_What you are asked to do_
Since only a count is wanted, work out how many lines in the material below contain the word "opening" and return that number.

BEGIN Input data

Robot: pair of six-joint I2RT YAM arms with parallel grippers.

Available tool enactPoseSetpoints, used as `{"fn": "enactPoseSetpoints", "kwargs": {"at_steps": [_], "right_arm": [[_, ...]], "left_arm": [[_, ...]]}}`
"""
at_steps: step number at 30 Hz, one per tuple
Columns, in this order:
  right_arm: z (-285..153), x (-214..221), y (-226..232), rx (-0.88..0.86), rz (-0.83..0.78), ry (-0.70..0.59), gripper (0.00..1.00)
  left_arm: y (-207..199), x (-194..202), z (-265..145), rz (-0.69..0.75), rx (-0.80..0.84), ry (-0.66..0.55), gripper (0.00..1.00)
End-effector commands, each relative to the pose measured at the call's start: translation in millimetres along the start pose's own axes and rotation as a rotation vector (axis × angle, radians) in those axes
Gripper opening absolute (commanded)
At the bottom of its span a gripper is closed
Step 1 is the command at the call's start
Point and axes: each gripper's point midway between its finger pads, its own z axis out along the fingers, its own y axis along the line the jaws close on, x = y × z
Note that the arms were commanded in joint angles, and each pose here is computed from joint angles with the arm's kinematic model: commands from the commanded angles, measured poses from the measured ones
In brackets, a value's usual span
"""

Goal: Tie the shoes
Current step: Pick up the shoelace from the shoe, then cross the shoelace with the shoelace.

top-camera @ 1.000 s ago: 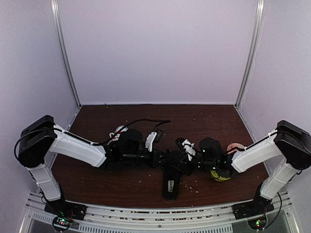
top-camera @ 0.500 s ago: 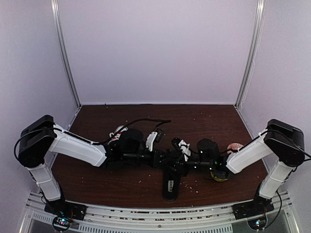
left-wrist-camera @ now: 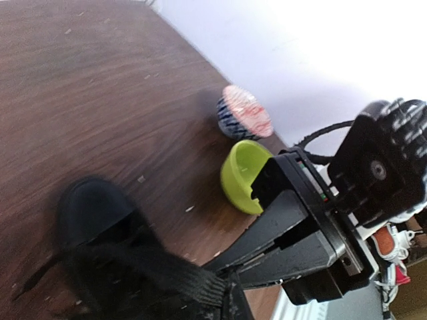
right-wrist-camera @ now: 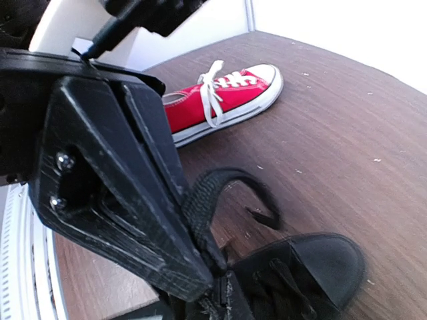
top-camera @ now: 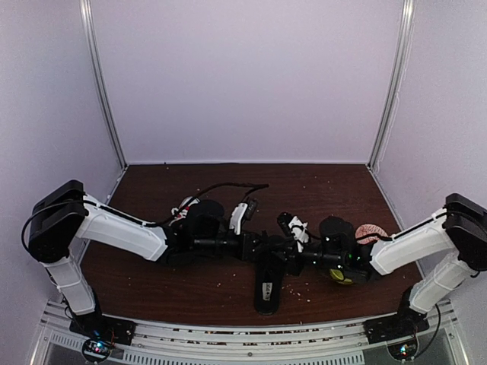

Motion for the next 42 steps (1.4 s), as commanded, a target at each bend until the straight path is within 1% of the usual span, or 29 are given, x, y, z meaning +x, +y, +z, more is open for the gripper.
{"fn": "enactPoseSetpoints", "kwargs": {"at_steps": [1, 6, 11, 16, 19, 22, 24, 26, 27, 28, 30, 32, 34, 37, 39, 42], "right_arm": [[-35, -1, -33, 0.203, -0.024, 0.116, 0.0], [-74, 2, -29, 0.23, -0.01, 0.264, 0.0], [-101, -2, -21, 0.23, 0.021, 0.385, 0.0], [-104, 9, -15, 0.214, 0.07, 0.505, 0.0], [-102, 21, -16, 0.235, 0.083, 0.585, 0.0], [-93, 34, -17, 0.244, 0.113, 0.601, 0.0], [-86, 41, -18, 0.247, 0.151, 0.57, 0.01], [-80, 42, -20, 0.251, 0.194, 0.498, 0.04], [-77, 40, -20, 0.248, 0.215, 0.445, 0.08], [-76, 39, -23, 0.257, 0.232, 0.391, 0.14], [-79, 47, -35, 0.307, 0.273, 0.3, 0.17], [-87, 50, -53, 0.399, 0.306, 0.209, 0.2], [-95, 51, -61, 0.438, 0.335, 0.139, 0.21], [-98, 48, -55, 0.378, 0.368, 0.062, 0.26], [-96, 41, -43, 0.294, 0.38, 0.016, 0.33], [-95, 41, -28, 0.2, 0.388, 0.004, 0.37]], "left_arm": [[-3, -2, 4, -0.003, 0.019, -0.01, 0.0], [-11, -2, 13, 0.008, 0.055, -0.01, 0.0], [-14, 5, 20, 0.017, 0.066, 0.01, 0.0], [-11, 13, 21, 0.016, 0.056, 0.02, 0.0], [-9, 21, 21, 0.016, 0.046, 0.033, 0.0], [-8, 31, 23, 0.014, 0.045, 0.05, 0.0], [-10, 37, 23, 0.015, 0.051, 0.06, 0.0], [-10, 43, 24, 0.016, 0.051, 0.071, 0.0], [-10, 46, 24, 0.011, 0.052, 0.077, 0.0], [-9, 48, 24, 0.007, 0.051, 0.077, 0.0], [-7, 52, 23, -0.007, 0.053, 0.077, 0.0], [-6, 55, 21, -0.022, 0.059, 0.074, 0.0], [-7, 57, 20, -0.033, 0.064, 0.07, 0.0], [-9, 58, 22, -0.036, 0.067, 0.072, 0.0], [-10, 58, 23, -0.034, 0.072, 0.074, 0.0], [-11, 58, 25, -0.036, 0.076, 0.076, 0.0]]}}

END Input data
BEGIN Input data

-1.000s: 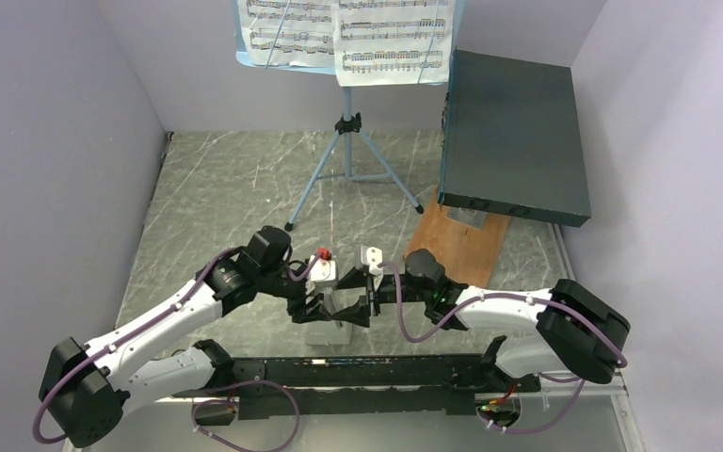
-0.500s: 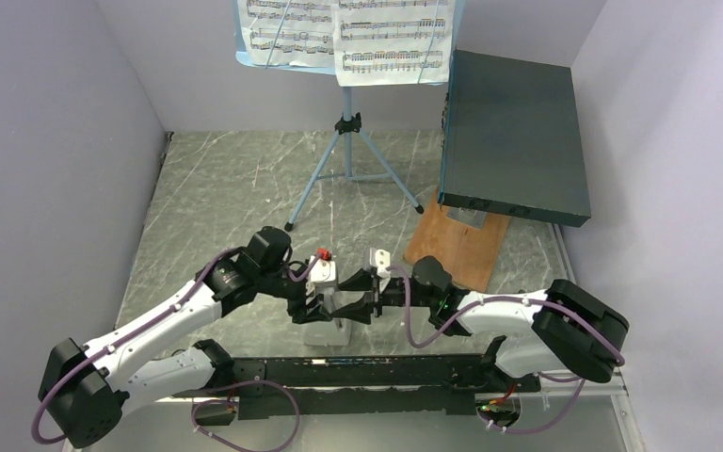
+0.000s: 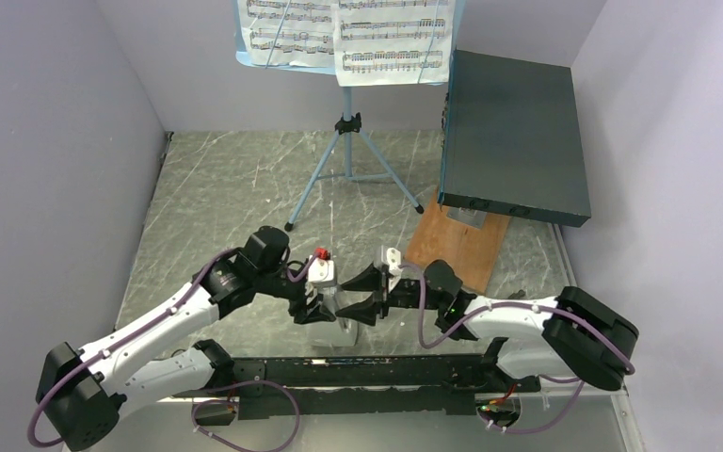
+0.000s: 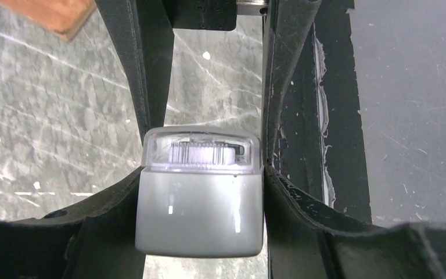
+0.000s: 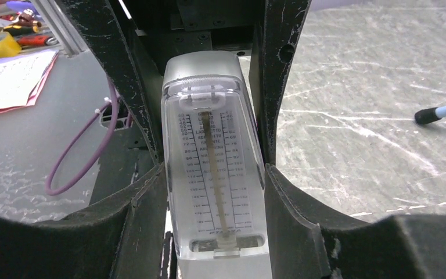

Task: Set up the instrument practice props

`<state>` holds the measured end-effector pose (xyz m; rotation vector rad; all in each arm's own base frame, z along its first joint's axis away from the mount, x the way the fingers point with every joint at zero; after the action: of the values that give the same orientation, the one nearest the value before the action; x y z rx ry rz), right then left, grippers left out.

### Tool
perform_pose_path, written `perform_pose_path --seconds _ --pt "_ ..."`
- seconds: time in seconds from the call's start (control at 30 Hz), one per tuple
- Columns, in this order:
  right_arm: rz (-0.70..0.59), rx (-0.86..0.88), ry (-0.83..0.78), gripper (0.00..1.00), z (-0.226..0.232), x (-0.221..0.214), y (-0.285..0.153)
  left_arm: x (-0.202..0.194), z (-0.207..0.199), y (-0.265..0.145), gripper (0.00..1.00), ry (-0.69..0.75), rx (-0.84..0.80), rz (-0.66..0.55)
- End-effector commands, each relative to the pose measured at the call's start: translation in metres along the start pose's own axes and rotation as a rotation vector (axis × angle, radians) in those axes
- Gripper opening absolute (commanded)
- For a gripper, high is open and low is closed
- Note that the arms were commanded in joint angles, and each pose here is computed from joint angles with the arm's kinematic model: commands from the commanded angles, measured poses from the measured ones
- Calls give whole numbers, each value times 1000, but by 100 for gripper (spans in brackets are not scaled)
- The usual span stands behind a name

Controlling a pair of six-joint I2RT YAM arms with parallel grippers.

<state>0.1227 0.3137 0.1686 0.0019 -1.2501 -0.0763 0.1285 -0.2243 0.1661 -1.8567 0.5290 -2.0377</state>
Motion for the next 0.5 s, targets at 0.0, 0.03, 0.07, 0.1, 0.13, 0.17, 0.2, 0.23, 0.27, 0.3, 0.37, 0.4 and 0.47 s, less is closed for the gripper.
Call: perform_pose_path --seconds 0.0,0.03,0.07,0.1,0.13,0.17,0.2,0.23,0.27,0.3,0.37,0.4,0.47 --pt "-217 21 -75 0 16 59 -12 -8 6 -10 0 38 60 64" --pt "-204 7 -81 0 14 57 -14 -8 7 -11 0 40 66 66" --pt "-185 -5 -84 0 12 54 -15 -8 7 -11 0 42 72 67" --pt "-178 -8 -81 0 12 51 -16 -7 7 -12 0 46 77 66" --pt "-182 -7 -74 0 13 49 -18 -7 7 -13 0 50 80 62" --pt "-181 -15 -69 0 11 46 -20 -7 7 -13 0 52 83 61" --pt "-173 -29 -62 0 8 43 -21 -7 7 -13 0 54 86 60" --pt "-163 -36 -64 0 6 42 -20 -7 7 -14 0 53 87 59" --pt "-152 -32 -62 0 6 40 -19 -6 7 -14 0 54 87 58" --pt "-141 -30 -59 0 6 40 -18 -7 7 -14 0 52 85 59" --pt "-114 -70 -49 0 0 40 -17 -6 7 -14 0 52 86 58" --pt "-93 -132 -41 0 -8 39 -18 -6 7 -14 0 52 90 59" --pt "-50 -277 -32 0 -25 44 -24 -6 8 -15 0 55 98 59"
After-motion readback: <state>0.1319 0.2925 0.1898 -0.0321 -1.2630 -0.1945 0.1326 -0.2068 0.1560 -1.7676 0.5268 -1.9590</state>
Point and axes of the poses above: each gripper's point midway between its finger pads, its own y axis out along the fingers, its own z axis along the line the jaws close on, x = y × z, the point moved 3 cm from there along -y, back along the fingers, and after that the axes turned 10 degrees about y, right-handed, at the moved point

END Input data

_Response to this task_
2